In mice, sensory information related to hunger, satiety, and the taste signals produced by different foods passes through the parabrachial nucleus of the pons (PNP) region of the brainstem, which routes these signals to the cortex via the gustatory thalamus (GT).
We know that somewhere in this process, different taste signals get encoded with sweetness, bitterness, sourness, saltiness, umami, or some combination of these five basic tastes, but until now we've been unable to isolate the neuron cluster that performs this encoding.
Ken-ichiro Nakajima and a team of researchers from the National Institute for Physiological Sciences (IPS) in Japan looked for likely candidate clusters and focused their attention on neurons that express the transcription factor SatB2, whose purpose and function have been a mystery up until now.
"We've known about the presence of taste-responsive neurons in the parabrachial nucleus for over 40 years," said Nakajima, a co-author of the study. "Only recently have we had the appropriate molecular markers and imaging methods to properly characterize these neurons--we used cell ablation, in vivo calcium imaging, and optogenetics to define the role of SatB2-expressing neurons is in the sensation of taste."

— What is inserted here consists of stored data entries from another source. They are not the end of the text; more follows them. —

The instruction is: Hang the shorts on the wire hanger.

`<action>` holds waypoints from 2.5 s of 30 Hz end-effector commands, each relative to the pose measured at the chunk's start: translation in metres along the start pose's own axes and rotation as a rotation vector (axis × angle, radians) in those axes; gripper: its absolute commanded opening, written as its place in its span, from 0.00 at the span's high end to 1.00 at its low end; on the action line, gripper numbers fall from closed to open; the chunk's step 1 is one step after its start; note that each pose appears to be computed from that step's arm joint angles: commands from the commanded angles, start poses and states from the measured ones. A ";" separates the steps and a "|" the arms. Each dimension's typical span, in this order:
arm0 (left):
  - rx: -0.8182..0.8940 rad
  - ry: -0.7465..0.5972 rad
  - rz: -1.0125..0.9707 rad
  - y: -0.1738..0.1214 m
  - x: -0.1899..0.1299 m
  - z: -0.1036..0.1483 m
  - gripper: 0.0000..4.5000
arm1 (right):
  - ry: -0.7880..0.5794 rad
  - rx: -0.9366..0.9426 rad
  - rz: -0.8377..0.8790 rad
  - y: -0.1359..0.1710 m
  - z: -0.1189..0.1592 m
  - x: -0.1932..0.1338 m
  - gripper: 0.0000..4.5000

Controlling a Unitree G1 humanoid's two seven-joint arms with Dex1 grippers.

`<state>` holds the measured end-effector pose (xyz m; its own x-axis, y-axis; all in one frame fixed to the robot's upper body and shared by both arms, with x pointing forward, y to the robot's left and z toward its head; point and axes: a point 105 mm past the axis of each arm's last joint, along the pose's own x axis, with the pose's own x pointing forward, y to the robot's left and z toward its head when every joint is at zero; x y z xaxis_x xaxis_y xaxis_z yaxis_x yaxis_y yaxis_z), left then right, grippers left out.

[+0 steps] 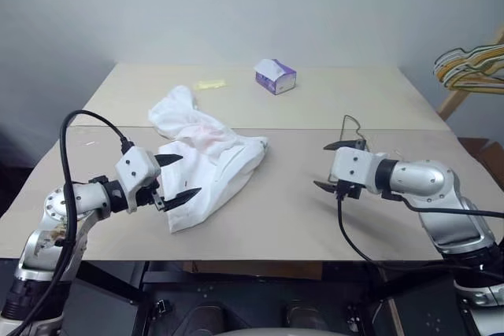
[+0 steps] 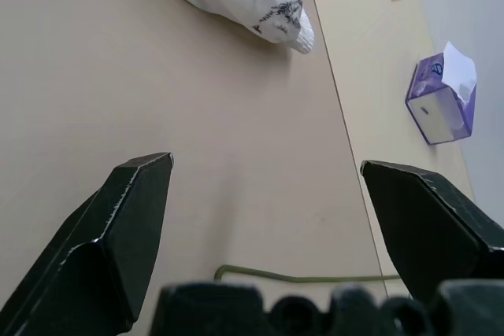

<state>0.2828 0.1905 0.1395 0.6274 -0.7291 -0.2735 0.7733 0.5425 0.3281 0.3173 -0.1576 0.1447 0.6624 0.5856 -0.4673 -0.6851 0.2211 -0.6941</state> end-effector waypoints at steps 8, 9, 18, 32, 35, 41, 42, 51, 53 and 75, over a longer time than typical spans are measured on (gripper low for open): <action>0.030 -0.010 0.038 0.002 -0.003 0.015 0.00 | -0.040 -0.050 -0.042 -0.013 0.011 -0.003 0.01; 0.034 -0.002 0.029 0.001 -0.003 0.014 0.00 | -0.040 -0.052 -0.044 -0.014 0.011 -0.003 0.01; 0.096 0.206 -0.058 0.000 -0.019 -0.021 0.00 | -0.034 -0.054 -0.055 -0.015 0.010 -0.003 0.01; 0.030 0.271 -0.369 -0.019 -0.028 -0.045 0.00 | -0.018 -0.019 -0.070 0.000 0.011 -0.008 0.01; 0.059 0.309 -0.403 -0.021 -0.024 -0.055 0.00 | -0.013 -0.014 -0.075 0.001 0.012 -0.010 0.01; 0.018 0.359 -0.396 -0.018 -0.017 -0.077 0.04 | -0.012 -0.005 -0.076 0.005 0.013 -0.009 0.00; 0.017 0.364 -0.401 -0.018 -0.017 -0.079 0.08 | -0.016 -0.001 -0.076 0.005 0.014 -0.008 0.00; 0.049 0.471 -0.404 -0.017 -0.020 -0.104 0.72 | -0.021 -0.007 -0.084 0.001 0.017 -0.006 0.00; 0.056 0.463 -0.388 -0.014 -0.018 -0.103 0.86 | -0.023 -0.015 -0.080 0.001 0.017 -0.004 0.00; 0.192 0.618 -0.551 -0.044 -0.095 -0.072 0.99 | -0.167 -0.521 -0.002 0.021 0.057 0.126 0.00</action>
<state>0.1933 0.2675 0.0718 0.1208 -0.4831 -0.8672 0.9925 0.0737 0.0972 0.3666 -0.0437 0.0876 0.5804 0.6778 -0.4513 -0.4906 -0.1513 -0.8581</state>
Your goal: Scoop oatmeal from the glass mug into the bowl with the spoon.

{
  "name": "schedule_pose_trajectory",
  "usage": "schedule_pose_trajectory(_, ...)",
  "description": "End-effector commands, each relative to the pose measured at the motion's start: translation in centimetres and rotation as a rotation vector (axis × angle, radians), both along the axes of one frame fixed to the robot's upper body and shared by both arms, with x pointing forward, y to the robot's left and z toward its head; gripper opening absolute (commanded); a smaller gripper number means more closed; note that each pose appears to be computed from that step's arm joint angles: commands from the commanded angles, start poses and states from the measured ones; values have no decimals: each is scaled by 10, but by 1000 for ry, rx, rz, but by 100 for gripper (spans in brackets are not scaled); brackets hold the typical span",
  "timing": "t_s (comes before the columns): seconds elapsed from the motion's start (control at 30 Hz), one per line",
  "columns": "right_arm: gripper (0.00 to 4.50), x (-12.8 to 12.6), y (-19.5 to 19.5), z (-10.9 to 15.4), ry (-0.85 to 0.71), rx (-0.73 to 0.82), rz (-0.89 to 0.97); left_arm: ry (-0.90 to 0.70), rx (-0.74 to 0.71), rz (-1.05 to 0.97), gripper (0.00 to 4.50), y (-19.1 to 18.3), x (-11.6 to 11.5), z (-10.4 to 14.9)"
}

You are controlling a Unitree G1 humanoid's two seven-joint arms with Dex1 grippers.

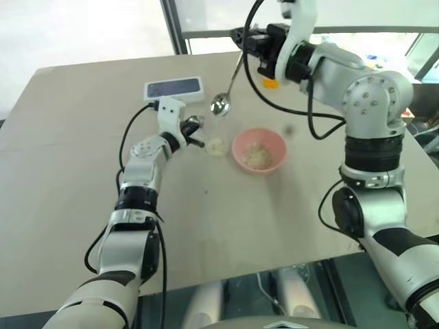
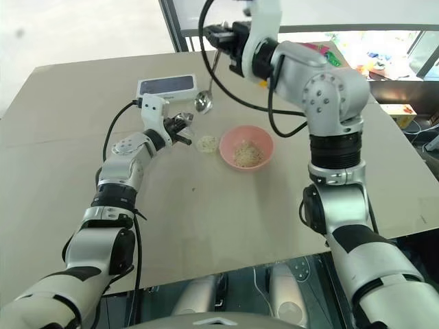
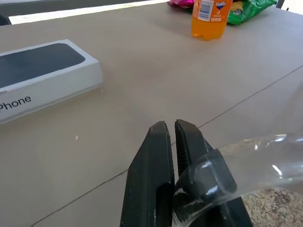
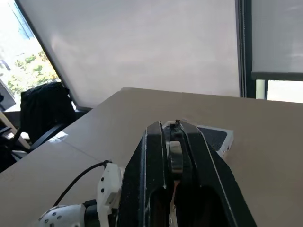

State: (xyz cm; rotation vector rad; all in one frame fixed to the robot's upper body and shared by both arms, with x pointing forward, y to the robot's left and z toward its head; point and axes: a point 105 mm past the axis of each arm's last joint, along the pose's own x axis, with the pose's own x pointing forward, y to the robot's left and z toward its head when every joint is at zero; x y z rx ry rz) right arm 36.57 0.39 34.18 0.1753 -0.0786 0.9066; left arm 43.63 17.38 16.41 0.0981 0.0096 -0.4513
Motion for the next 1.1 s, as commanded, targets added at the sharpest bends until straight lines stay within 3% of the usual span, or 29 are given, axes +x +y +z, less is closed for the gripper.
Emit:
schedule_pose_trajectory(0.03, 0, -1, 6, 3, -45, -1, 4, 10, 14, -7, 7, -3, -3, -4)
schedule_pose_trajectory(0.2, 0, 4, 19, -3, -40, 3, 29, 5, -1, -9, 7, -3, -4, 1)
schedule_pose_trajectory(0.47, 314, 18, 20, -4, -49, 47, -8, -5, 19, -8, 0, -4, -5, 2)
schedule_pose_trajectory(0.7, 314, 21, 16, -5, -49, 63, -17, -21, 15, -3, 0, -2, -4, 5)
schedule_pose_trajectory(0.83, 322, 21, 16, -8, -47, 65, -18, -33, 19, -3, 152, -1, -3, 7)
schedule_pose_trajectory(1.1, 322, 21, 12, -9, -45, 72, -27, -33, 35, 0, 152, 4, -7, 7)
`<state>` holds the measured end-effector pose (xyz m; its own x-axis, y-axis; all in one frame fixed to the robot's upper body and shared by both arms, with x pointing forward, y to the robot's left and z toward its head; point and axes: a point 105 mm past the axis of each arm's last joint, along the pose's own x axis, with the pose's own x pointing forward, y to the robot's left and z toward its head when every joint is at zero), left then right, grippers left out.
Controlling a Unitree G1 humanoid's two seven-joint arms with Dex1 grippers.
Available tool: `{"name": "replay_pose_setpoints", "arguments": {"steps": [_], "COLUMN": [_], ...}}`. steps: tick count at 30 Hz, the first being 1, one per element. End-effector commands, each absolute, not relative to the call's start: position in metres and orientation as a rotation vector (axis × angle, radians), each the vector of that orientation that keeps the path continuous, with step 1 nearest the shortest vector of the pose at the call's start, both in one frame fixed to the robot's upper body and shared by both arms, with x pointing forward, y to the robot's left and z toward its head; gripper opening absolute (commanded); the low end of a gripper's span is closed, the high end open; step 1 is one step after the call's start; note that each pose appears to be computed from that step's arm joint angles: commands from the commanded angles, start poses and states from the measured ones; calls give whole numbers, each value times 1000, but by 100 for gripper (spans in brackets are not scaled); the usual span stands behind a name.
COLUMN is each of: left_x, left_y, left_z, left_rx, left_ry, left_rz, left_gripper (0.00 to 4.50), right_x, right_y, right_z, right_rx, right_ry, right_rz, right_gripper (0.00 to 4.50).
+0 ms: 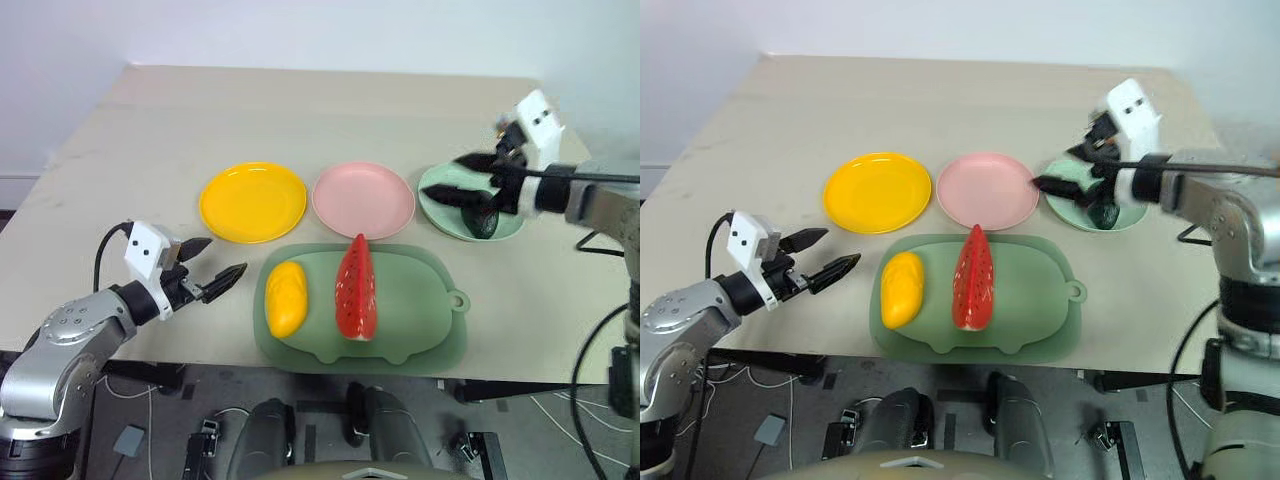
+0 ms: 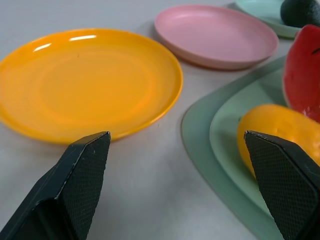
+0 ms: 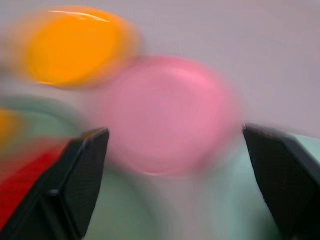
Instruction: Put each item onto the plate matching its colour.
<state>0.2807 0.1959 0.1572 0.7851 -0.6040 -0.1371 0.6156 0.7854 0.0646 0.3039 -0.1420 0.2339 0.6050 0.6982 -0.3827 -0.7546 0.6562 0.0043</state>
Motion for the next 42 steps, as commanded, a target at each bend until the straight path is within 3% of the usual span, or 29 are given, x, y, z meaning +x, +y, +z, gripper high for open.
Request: {"name": "replay_pose_setpoints", "arguments": {"steps": [1, 17, 27, 35, 42], "left_x": [284, 286, 281, 281, 279], "left_y": [191, 184, 186, 186, 189], "left_z": [163, 157, 153, 152, 152], "left_rx": [130, 114, 106, 110, 114], "left_ry": [88, 100, 104, 105, 110], "left_rz": [-692, -720, -700, -693, -683], "left_gripper": [450, 450, 450, 450, 450], "right_x": [282, 275, 269, 281, 297], "right_y": [-125, -96, -101, -111, -107], "right_z": [215, 170, 146, 139, 165], "right_rx": [-150, -106, -246, -450, -446], "right_ry": [454, 572, 675, 676, 568], "right_rz": [876, 823, 782, 741, 791], "right_gripper": [446, 446, 446, 446, 302]}}
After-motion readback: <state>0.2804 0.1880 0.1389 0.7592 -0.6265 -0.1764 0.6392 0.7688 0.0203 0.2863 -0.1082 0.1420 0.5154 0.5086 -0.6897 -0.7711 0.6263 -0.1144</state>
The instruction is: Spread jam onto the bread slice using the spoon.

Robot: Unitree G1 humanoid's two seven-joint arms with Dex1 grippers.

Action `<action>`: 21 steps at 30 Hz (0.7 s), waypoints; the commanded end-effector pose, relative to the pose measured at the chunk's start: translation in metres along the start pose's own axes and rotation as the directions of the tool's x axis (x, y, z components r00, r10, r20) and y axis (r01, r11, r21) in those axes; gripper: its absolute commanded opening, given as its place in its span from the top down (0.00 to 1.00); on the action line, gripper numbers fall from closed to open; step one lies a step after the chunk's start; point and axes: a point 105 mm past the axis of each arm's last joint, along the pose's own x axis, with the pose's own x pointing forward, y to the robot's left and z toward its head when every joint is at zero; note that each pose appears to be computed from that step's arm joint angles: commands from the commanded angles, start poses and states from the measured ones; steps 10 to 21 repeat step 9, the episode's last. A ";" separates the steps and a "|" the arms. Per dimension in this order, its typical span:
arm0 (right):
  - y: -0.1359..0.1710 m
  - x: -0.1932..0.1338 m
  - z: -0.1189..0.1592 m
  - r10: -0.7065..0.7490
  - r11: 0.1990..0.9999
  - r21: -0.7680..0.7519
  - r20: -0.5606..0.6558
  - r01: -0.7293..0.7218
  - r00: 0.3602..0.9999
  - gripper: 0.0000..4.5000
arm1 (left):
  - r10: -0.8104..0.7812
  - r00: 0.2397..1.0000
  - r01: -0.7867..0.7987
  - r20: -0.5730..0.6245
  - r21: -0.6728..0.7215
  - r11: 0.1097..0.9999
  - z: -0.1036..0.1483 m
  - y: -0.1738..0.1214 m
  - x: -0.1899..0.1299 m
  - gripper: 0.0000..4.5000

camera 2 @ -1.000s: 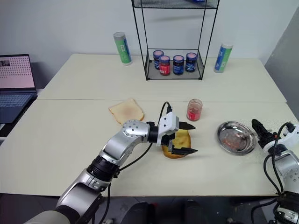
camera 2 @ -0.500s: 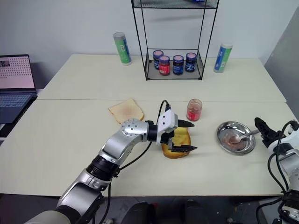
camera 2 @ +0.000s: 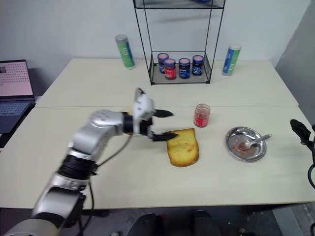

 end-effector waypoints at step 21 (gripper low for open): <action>0.115 -0.008 -0.031 0.482 0.796 -0.196 -0.366 -0.573 0.796 0.00 | 0.037 0.995 -0.042 -0.091 -0.060 0.997 -0.009 -0.013 -0.070 0.00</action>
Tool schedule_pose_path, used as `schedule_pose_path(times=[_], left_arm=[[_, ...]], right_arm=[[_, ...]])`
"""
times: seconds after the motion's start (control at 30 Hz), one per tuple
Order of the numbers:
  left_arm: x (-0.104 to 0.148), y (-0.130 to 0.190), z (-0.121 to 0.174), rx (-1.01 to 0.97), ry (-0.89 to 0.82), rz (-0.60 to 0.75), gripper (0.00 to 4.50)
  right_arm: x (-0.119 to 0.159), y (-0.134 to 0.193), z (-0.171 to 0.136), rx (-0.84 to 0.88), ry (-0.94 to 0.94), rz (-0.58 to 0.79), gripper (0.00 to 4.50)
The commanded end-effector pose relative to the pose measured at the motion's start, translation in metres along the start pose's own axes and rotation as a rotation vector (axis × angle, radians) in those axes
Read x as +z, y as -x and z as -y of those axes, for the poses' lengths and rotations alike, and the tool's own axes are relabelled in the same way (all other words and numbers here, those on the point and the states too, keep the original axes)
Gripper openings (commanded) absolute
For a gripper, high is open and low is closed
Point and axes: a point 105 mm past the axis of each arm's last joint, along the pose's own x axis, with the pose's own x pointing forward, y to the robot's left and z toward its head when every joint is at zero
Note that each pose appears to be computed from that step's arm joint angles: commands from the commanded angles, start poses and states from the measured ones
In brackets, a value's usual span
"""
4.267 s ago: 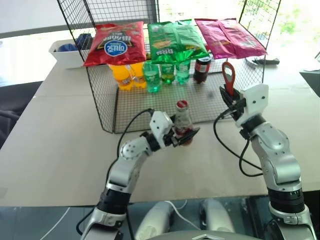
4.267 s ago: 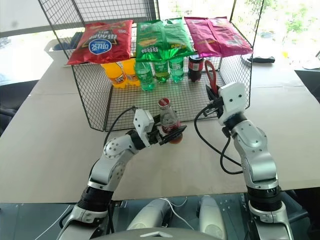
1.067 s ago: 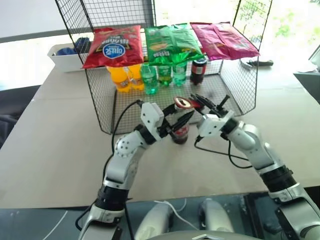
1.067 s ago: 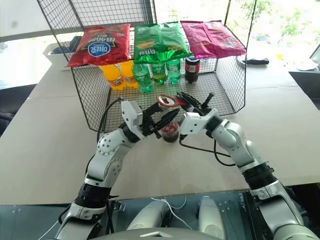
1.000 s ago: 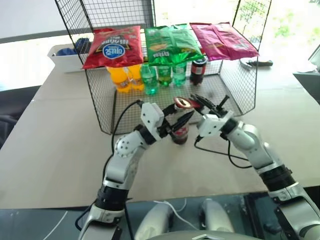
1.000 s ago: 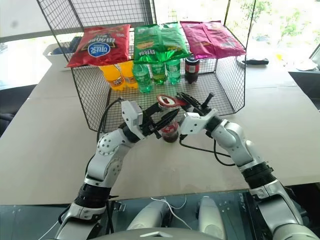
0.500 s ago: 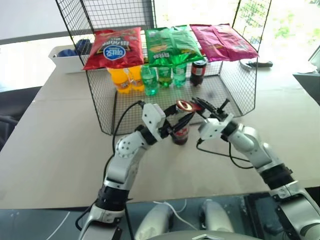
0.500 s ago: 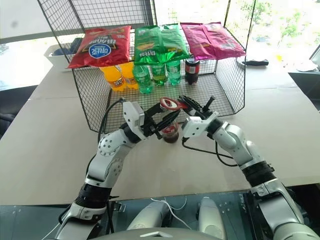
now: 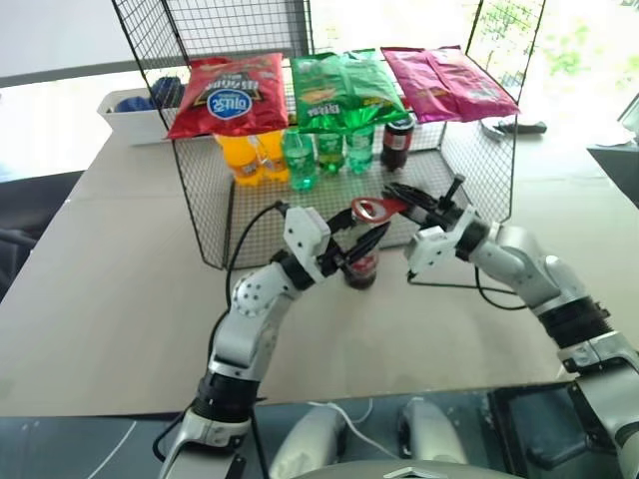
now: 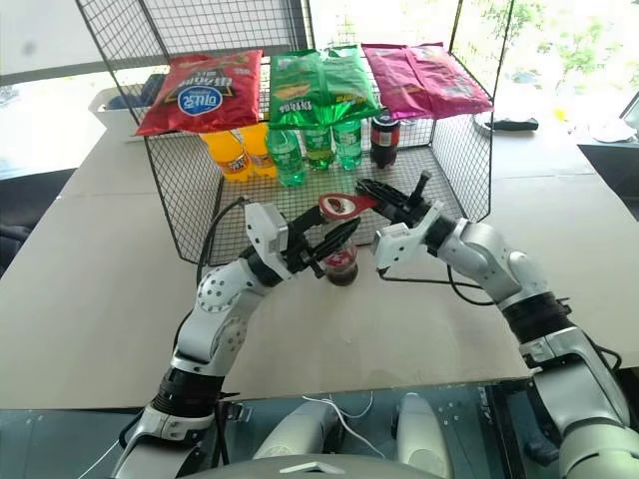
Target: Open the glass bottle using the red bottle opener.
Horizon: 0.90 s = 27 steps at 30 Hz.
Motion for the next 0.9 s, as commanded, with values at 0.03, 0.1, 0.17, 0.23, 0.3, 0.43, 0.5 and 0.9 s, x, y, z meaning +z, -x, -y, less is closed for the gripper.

These SatB2-expressing neurons in the PNP proved to be the vital bridge between the taste sensors on the tongues of mice and the interpretation of sweet-tasting food that has been so evolutionarily important. As the signals pass through these neurons on their way to the GT, signals from the sweet sensing taste buds on the tongues of mice are encoded with this information before it continues on, where the team observed how these signals induced appetitive licking behavior in the mice.
Using selective ablation, the researchers were able to "turn off" the SatB2-expressing neurons, causing the mice to lose their ability to taste sweet substances. They were also able to selectively activate these same neurons, producing a significant response from the mice, who dramatically increased their licking behavior and lapped up tasteless water with an intensity normally seen when offered a sweet-tasting liquid.
Importantly, this did not affect the encoding of other tastes, indicating that this specific SatB2-expressing neuron cluster in the PNP has the limited responsibility of encoding sweet tastes and nothing else. "Our findings indicate that different taste qualities are processed by different types of neurons, at least in the brainstem," said Ou Fu, a member of the IPS research team and the lead author of the study. "The next important step will be to identify a whole set of gustatory neurons, including SatB2 neurons, in the mouse parabrachial nucleus. This will allow us to understand how their assemblage forms complex flavors."